Reading Writers Victoria’s e-newsletter (@writersvictoria) and saw this advice from Australian author Natalie Rose Dyer: “Writing is a privilege, it’s for people rich in time, but most of us have to work for a living. So make a schedule, be disciplined – stick with it. Take back your creativity! It will save your life.”
I feel reading is the same. A colleague recently said to me: “I wish I could read as much as you!” I was also told a while ago that the way I do a post each day about reading and writing may lead people to think that I live a privileged life and have so much time on my hands. I suppose I do, to some degree, but that doesn’t mean I don’t struggle to find time for reading and writing about reading.
I am a firm believer in literacy as a fundamental human right, not a privilege, and there should be universal access to it. However, reading is not the same as literacy, because those who can read can choose not to, and they are entitled to their choice. It is just like that saying: “You can lead a horse to water but you can’t make it drink.” You might even get kicked in the guts if you force it.
While reading is a privilege, I think there is also some ambiguity about what “reading” means. There are many different ways to read, and even more types of reading materials for people to enjoy, and they read for different reasons. Just because someone hasn’t touched a fiction or non-fiction book for a period of time, doesn’t mean they haven’t read anything at all.
Anyway… Found a quote about reading that led me to British author Chris Whitaker’s highly-acclaimed 2024 novel All the Colours of the Dark.
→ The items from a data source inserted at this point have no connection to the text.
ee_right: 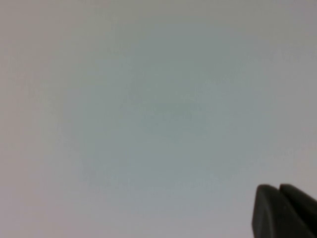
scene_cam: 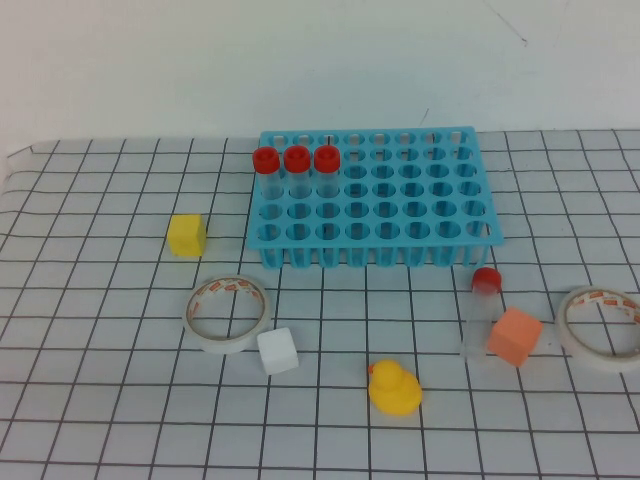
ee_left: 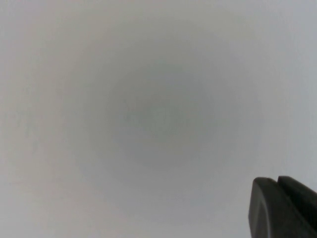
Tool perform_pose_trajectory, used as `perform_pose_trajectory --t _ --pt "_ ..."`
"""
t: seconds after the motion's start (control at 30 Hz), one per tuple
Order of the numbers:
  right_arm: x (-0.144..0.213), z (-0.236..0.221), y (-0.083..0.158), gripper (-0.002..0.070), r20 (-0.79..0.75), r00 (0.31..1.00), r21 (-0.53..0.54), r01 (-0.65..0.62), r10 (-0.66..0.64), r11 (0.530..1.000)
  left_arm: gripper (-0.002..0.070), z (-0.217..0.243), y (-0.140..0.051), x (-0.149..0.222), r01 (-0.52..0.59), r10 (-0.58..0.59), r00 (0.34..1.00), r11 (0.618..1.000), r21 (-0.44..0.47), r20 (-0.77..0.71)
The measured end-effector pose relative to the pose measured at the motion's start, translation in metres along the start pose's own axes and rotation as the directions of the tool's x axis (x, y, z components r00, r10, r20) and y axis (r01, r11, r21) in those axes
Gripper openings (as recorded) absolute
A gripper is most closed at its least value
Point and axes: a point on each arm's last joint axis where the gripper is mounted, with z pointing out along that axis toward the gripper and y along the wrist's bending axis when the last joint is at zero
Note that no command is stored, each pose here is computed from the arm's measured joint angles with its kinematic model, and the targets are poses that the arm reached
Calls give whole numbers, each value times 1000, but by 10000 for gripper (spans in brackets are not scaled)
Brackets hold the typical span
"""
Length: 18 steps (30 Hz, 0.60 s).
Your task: Place the test tubes
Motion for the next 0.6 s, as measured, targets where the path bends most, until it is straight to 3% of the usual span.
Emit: perform_pose_trajectory --t 0.13,0.2,0.37,0.5,0.6 --pt "-23 23 -2 -1 -83 990 -45 108 -112 993 -1 16 -2 -28 -57 57 974 998 10 -219" --pt "-23 42 0 -1 -220 965 -114 120 -143 986 -1 32 0 -37 -103 101 908 995 18 -406" --pt "-10 75 9 -1 -489 872 -183 -58 -40 981 -1 50 1 -29 -124 118 787 992 32 -606" --pt "9 92 26 -1 -730 684 -231 -265 14 936 -1 54 2 -11 -101 91 677 994 31 -730" --pt "29 105 43 -1 -851 523 -292 -411 -39 864 -1 51 0 8 -32 18 607 999 -3 -795"
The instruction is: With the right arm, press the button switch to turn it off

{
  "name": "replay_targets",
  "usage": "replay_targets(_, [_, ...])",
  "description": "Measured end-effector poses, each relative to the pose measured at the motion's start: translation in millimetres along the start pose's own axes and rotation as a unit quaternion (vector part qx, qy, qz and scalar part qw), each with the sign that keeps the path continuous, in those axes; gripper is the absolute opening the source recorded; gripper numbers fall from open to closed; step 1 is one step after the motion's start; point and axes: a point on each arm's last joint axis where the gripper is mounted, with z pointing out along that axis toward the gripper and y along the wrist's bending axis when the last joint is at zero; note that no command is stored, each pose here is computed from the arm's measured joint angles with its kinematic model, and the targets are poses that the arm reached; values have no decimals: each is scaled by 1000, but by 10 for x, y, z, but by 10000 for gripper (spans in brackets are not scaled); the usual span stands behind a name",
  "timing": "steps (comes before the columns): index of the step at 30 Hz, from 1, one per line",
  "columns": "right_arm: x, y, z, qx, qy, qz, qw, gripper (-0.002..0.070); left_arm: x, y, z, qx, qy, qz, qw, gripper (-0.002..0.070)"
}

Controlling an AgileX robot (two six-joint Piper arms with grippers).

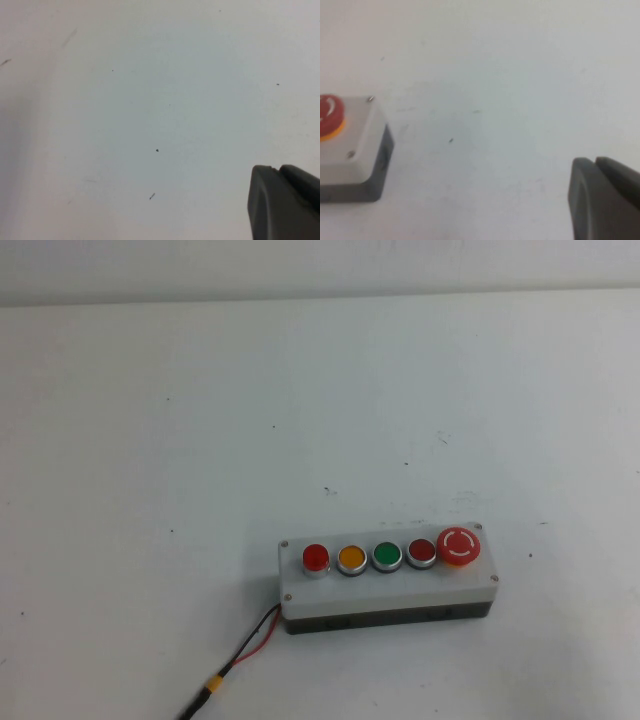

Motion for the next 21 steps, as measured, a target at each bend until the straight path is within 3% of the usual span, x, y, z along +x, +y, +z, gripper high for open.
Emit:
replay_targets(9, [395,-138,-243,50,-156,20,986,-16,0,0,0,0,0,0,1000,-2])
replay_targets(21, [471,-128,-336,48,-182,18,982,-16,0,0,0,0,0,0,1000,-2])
But here is an even better quote, from American academic and author Robert Alter:
“Reading is a privileged pleasure because each of us enjoys it, quite complexly, in ways not replicable by anyone else. But there is enough structural common ground in the text itself so that we can talk to each other, even sometimes persuade each other, about what we read: and that many-voiced conversation, with which, thankfully, we shall never have done, is one of the most gratifying responses to literary creation, second only to reading itself.”